**What to work on**
Only an exact repetition of the lines from the one that holds "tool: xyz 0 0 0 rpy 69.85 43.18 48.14" to the end of the records is wanted.

**Study material**
================================
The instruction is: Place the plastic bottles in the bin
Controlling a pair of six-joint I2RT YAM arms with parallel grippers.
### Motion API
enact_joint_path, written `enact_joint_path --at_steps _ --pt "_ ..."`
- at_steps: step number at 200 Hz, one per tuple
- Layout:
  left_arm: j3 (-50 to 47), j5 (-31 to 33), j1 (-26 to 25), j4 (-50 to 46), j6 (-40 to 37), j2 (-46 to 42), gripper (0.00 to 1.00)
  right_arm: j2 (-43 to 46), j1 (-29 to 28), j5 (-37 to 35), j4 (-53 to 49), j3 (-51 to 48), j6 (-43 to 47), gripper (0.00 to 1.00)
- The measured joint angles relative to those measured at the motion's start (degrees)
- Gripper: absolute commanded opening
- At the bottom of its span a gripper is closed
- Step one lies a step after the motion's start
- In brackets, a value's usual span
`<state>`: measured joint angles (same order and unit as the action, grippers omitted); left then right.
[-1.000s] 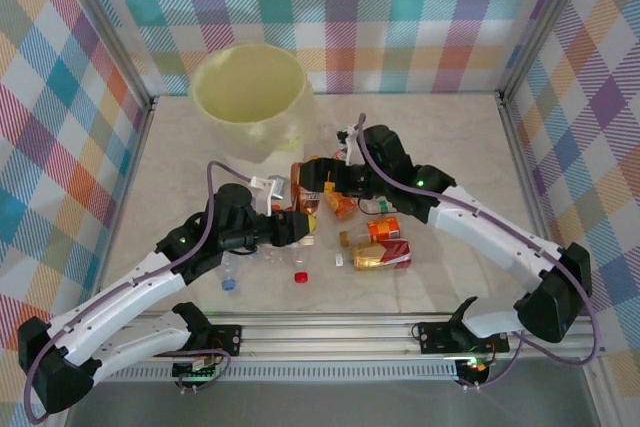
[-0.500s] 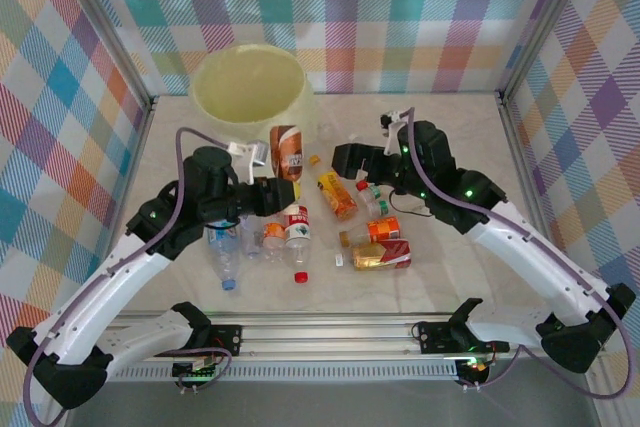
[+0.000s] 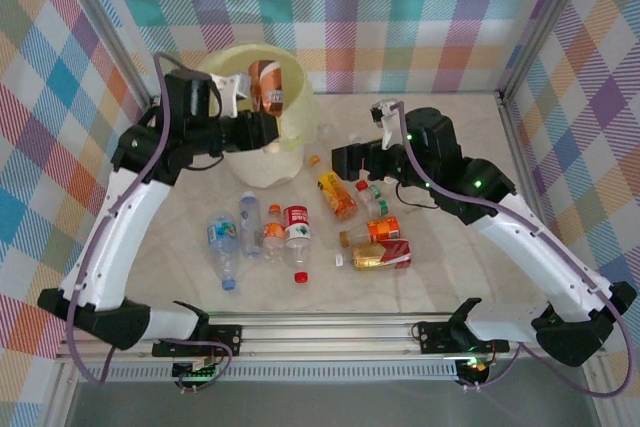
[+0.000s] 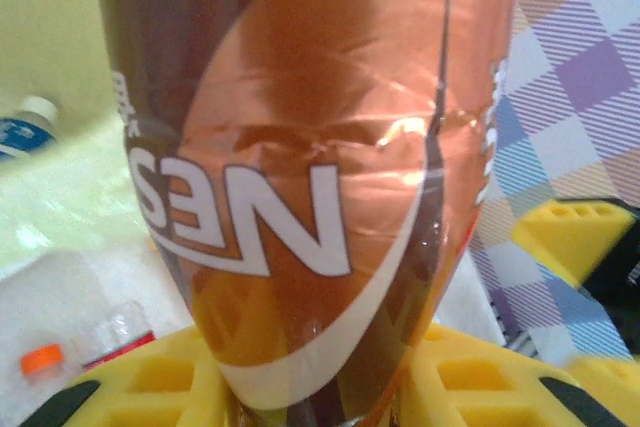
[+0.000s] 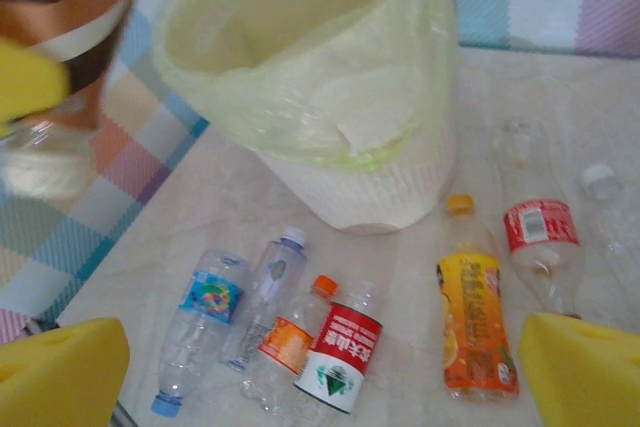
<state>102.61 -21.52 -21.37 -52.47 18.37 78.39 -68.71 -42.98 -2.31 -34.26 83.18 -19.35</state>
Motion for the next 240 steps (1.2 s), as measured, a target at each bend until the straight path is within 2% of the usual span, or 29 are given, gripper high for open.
enact_joint_path --at_steps 58,125,181,240 --pt "15.37 -0.24 7.15 -6.78 -4.37 12.66 0.36 1.16 0.0 6.49 4.28 0.07 3.8 1.0" --pt "30.12 3.72 9.86 -11.52 -8.41 26.91 0.37 1.14 0.0 6.01 4.68 1.44 3.54 1.0" --pt "35.8 9.07 10.16 -14.93 -11.47 36.41 0.38 1.01 0.0 5.79 4.66 1.6 3.28 1.0" --pt "36.44 12.79 10.27 -17.14 -13.31 40.39 0.4 2.32 0.0 5.55 6.51 -1.22 3.08 1.0"
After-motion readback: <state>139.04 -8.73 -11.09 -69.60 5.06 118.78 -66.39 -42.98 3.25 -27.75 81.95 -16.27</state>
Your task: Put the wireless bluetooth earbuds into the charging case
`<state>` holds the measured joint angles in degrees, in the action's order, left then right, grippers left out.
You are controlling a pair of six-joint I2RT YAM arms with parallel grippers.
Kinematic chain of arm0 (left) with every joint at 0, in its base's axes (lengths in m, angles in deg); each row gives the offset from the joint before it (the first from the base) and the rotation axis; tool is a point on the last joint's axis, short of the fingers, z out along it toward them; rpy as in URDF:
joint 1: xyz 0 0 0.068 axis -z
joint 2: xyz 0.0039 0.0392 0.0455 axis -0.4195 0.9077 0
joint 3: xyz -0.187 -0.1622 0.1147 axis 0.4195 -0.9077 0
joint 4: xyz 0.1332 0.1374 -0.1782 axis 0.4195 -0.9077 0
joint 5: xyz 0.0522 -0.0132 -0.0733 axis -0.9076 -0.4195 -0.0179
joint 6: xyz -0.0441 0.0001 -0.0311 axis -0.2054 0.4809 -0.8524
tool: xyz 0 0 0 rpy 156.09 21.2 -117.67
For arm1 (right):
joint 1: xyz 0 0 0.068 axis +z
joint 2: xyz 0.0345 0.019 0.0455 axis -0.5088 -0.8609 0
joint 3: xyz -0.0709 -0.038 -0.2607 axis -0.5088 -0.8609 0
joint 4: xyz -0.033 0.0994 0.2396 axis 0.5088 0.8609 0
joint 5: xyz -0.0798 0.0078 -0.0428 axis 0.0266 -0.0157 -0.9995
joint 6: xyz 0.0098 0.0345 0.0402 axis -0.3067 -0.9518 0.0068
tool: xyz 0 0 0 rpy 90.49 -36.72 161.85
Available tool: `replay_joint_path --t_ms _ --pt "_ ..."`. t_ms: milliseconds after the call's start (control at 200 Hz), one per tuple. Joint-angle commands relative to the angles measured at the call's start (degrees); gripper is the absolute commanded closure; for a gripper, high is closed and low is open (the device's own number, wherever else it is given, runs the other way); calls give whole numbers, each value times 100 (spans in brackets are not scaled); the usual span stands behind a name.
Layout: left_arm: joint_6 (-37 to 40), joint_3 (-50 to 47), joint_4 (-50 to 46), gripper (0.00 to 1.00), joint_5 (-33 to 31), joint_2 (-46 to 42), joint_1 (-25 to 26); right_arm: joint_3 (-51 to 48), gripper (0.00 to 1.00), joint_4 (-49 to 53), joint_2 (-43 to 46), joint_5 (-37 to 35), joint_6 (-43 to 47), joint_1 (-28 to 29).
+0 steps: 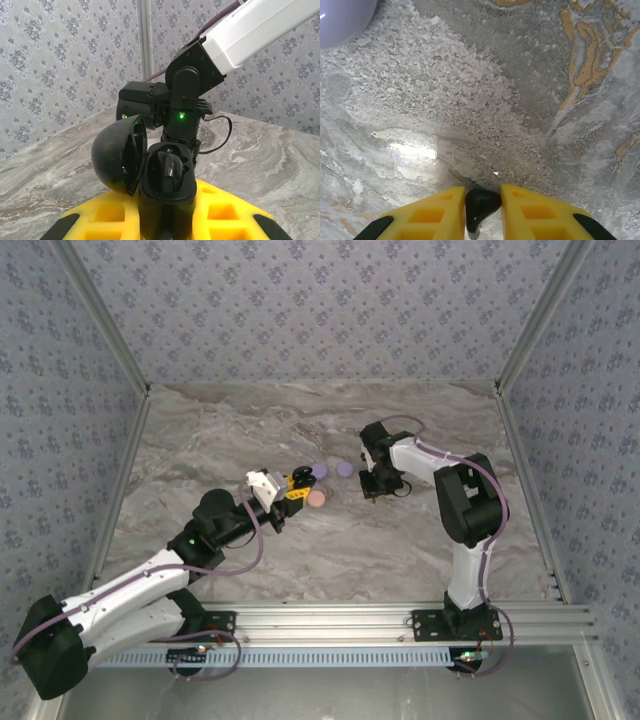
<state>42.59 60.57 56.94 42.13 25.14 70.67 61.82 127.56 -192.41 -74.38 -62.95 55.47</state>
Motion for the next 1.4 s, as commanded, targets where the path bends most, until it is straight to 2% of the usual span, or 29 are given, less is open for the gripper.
replay_joint_path --t_ms 0,180,395,565,700,835,1049,1399 --pt "-4 51 11 100 -84 -18 28 -15 74 -62 251 134 -67 47" --pt "-103 42 195 100 -17 130 35 -320 75 -250 1208 -44 -149 79" --pt "-215 102 526 100 116 458 32 -524 76 -231 2922 -125 -430 258" --pt "-299 272 752 100 294 786 34 -626 75 -554 4181 -276 -561 785" --pt "-377 374 971 100 395 1014 48 -922 75 -1328 4836 -464 -749 1337" --pt "-408 480 1039 100 465 1157 80 -1134 76 -1932 5049 -657 -855 1785" --pt "-400 602 1041 100 499 1256 139 -1264 76 -2657 4922 -751 -833 2248" --pt "-388 571 1024 100 484 1206 145 -1228 76 -2582 4679 -879 -886 2447"
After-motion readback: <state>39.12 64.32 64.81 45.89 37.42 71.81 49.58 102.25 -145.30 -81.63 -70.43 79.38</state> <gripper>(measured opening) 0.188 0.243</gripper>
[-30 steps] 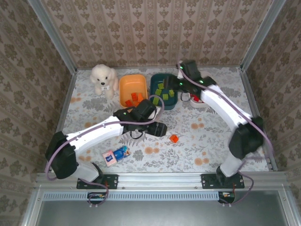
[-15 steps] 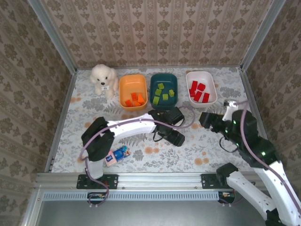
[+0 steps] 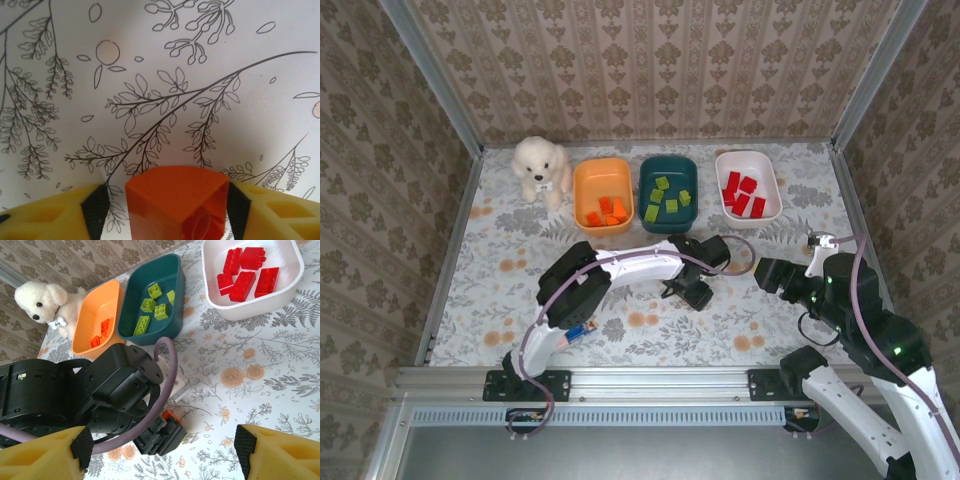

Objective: Sort the legos into containers by color

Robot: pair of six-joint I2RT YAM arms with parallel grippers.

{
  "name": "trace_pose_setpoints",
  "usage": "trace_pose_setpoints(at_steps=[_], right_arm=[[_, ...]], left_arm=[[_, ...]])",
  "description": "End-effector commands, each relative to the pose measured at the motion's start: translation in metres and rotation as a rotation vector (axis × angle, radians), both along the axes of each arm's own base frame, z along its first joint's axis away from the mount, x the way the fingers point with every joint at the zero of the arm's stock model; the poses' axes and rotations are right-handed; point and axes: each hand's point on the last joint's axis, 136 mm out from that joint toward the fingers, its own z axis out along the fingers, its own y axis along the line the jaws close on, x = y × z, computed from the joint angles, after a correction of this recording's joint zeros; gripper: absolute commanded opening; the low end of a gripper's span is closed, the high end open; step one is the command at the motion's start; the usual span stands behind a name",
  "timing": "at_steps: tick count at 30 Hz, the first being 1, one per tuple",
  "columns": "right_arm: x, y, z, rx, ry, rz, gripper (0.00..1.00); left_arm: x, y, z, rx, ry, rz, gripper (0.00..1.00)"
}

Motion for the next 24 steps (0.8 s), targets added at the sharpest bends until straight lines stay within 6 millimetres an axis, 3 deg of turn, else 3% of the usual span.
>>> trace_pose_setpoints(at_steps=[1,5,8,12,19,24], right_arm=[[-0.007,-0.002,-0.001,0.011,0.022,-0.004,0.78],[-0.008,-0.002,-0.003,0.006,0.028,-0.004,0.78],[-0.007,0.000,-0.002,0.010,0.027,0.005,0.78],[-0.005,0.007,-0.002,0.021,0.025,0.042,0.77],[0.011,0.043,0.002,0.110,0.024,0.177,0.77],[0.029,0.077,-0.010,0.182,0.084,0.292,0.77]], left_arm=[[0.000,-0.002,-0.007,0.033,-0.007,-0.037,0.54],[0.000,-0.005,-0.006,0.023,-0.018,-0.035,0.34],[0.005,-0.004,0.005,0.018,-0.046,-0.024,0.31],[0.028,0.005,0.043,-0.034,-0.102,0.057,0.30],[0.102,0.060,0.123,-0.173,-0.200,0.282,0.31],[0.162,0.115,0.148,-0.215,-0.260,0.438,0.32]])
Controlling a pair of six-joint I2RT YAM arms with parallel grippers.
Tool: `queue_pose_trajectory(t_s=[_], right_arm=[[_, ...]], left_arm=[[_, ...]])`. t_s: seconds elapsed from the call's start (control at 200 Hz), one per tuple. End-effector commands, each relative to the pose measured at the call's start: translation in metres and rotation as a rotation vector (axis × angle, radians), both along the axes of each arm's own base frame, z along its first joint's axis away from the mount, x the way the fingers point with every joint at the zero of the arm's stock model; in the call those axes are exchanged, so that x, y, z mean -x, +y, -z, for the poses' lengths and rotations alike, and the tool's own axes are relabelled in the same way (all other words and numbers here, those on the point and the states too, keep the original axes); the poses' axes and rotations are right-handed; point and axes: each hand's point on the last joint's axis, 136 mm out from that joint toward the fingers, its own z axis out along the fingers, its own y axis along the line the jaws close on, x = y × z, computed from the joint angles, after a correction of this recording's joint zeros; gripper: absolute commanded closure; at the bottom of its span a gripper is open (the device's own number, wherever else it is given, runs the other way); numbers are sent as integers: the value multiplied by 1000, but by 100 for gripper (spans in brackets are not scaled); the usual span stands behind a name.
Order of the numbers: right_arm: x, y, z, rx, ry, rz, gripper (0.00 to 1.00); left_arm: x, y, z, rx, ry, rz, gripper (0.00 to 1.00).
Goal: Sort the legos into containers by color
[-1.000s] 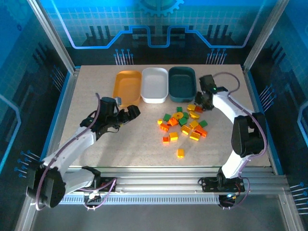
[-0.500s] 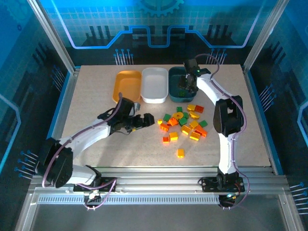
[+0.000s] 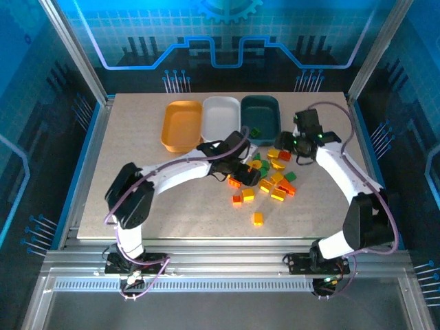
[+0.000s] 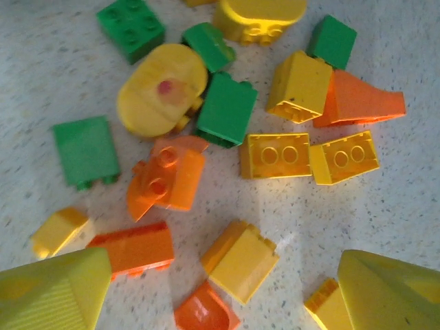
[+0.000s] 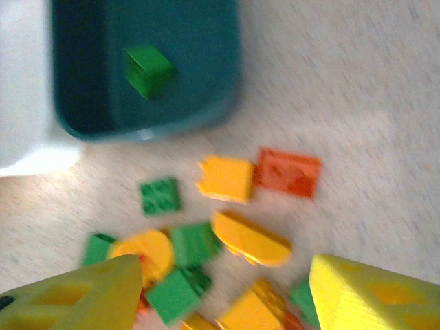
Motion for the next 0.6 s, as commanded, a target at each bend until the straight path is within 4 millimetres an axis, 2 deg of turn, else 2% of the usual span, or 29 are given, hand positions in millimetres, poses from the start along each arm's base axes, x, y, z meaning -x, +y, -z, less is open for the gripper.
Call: queue_pose_trajectory(t_s=[0.0,0.075,0.18,0.285,0.465,0.595], right_arm=[[26,-6,9,-50,26,4,32],[39,-11,12,-57,29,11,31],[47,-20,15,-46,29,30,29],[50,-26,19,-40,37,52,29],[52,-26,24,-46,54,52,29],[54,-33,21,-16,59,72,29]], left_arm=[[-9,8,18,-147,-37,79,13],[-12,6,27,-178,-41,108,13],[-17,2,40,-216,-43,131,13],[-23,2,52,-253,-44,120,17],[-34,-3,59,-262,-69,113,22],[-38,-3,66,-292,-60,116,30]])
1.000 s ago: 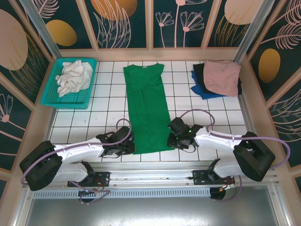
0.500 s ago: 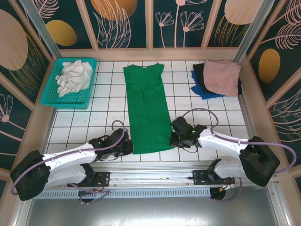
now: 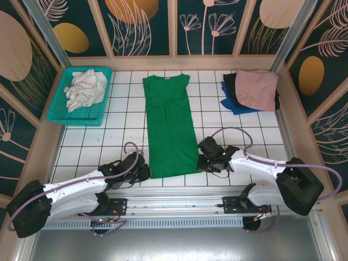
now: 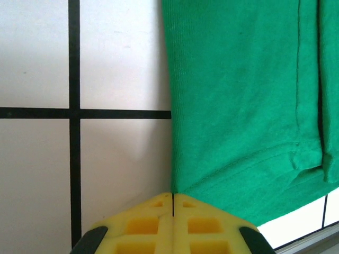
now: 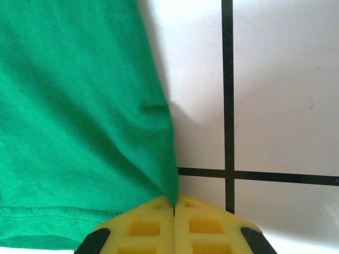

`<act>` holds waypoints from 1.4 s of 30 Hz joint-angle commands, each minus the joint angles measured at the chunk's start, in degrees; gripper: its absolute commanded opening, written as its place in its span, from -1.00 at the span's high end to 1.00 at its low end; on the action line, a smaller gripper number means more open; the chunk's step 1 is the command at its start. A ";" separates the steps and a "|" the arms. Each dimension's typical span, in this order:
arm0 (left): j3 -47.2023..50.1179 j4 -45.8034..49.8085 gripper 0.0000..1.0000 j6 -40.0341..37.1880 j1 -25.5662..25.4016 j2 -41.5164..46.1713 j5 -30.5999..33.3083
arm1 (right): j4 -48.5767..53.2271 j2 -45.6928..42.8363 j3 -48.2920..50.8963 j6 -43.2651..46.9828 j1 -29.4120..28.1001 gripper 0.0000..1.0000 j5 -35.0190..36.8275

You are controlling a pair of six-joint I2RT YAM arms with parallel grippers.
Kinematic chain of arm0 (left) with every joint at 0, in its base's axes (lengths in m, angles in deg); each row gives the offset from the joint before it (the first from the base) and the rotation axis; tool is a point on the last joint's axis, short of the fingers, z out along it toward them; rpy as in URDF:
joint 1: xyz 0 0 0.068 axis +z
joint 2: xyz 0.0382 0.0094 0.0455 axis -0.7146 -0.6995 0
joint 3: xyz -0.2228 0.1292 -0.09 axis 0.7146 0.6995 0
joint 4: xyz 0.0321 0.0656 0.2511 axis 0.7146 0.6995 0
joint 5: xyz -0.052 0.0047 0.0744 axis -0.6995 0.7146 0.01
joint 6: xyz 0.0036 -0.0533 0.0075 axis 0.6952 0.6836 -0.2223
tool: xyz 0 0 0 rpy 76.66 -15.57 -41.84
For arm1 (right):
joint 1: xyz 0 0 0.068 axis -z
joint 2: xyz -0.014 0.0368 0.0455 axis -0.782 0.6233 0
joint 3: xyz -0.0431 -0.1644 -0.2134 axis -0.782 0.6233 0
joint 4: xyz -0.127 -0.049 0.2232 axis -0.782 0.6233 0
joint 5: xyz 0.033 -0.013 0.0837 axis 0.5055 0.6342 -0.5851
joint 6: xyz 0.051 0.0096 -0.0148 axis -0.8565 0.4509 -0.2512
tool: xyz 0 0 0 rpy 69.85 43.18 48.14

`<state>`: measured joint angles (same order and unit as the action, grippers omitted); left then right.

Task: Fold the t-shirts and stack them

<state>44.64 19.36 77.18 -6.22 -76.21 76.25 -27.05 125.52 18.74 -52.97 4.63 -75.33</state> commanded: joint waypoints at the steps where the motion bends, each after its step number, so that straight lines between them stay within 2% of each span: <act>1: 1.03 -0.45 0.43 1.10 0.07 0.17 0.88 | -0.80 -1.45 0.84 -0.24 -0.07 0.89 -0.63; 4: 0.58 -2.88 -0.05 0.65 0.05 -0.97 -0.42 | -2.34 -1.52 0.66 -0.40 -0.94 0.67 -2.09; 5: 0.37 -3.55 -0.15 0.49 0.01 -1.35 -0.75 | -2.78 -1.53 0.62 -0.53 -1.13 0.60 -2.42; 8: 0.21 -6.14 -0.26 0.41 -0.02 -2.08 -1.94 | -2.92 -1.54 1.00 -1.19 -1.44 0.42 -2.39; 11: 1.48 -9.90 -0.26 0.56 0.06 -3.01 -4.24 | -2.38 -1.58 1.77 -1.93 -1.44 0.38 -2.08; 14: 2.18 -9.50 -0.24 -0.20 -0.02 -4.98 -5.53 | -1.78 -2.12 2.15 -2.21 -1.44 0.39 -1.65; 17: 2.16 -10.29 -0.17 -1.42 -0.01 -7.29 -7.46 | -0.61 -2.92 1.18 -2.02 -1.45 0.55 -0.99; 19: 1.45 -11.29 0.02 -2.21 -0.01 -9.01 -8.63 | 0.39 -3.42 -0.05 -1.64 -1.43 0.72 -0.33; 21: 0.41 -12.01 0.30 -2.76 0.01 -10.13 -9.31 | 1.02 -3.87 -0.81 -1.44 -1.37 0.83 0.16; 27: -1.54 -13.84 0.68 -3.05 0.02 -9.89 -10.69 | 2.27 -4.42 -1.63 -1.11 -1.07 1.00 0.98; 29: -2.13 -12.53 0.61 -2.97 0.00 -8.95 -10.25 | 2.12 -4.62 -1.41 -1.15 -0.94 1.00 0.95; 31: -3.22 -9.86 0.33 -2.85 -0.03 -7.83 -8.63 | 1.64 -4.79 -1.02 -1.15 -0.84 1.00 0.69; 36: -4.31 -9.50 0.03 -2.62 -0.07 -7.56 -9.89 | 0.67 -4.18 -0.92 -1.11 -0.73 1.00 0.41; 42: -6.57 -4.13 0.01 -4.61 -0.10 -9.91 -13.05 | 0.43 -3.73 -1.14 -0.58 -0.47 1.00 0.65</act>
<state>40.16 12.89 74.15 -6.09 -85.67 66.48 -26.87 121.85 18.50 -54.37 3.78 -76.10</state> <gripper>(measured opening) 0.495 0.046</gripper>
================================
**Expected output**
tool: xyz 0 0 0 rpy 69.85 43.18 48.14

`<state>`: measured joint angles (same order and unit as the action, grippers omitted); left then right.

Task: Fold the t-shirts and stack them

<state>44.64 19.36 77.18 -6.22 -76.21 76.25 -27.05 125.52 18.74 -52.97 4.63 -75.33</state> commanded: joint waypoints at the steps where the motion bends, each after its step number, so that straight lines between them stay within 2% of each span: <act>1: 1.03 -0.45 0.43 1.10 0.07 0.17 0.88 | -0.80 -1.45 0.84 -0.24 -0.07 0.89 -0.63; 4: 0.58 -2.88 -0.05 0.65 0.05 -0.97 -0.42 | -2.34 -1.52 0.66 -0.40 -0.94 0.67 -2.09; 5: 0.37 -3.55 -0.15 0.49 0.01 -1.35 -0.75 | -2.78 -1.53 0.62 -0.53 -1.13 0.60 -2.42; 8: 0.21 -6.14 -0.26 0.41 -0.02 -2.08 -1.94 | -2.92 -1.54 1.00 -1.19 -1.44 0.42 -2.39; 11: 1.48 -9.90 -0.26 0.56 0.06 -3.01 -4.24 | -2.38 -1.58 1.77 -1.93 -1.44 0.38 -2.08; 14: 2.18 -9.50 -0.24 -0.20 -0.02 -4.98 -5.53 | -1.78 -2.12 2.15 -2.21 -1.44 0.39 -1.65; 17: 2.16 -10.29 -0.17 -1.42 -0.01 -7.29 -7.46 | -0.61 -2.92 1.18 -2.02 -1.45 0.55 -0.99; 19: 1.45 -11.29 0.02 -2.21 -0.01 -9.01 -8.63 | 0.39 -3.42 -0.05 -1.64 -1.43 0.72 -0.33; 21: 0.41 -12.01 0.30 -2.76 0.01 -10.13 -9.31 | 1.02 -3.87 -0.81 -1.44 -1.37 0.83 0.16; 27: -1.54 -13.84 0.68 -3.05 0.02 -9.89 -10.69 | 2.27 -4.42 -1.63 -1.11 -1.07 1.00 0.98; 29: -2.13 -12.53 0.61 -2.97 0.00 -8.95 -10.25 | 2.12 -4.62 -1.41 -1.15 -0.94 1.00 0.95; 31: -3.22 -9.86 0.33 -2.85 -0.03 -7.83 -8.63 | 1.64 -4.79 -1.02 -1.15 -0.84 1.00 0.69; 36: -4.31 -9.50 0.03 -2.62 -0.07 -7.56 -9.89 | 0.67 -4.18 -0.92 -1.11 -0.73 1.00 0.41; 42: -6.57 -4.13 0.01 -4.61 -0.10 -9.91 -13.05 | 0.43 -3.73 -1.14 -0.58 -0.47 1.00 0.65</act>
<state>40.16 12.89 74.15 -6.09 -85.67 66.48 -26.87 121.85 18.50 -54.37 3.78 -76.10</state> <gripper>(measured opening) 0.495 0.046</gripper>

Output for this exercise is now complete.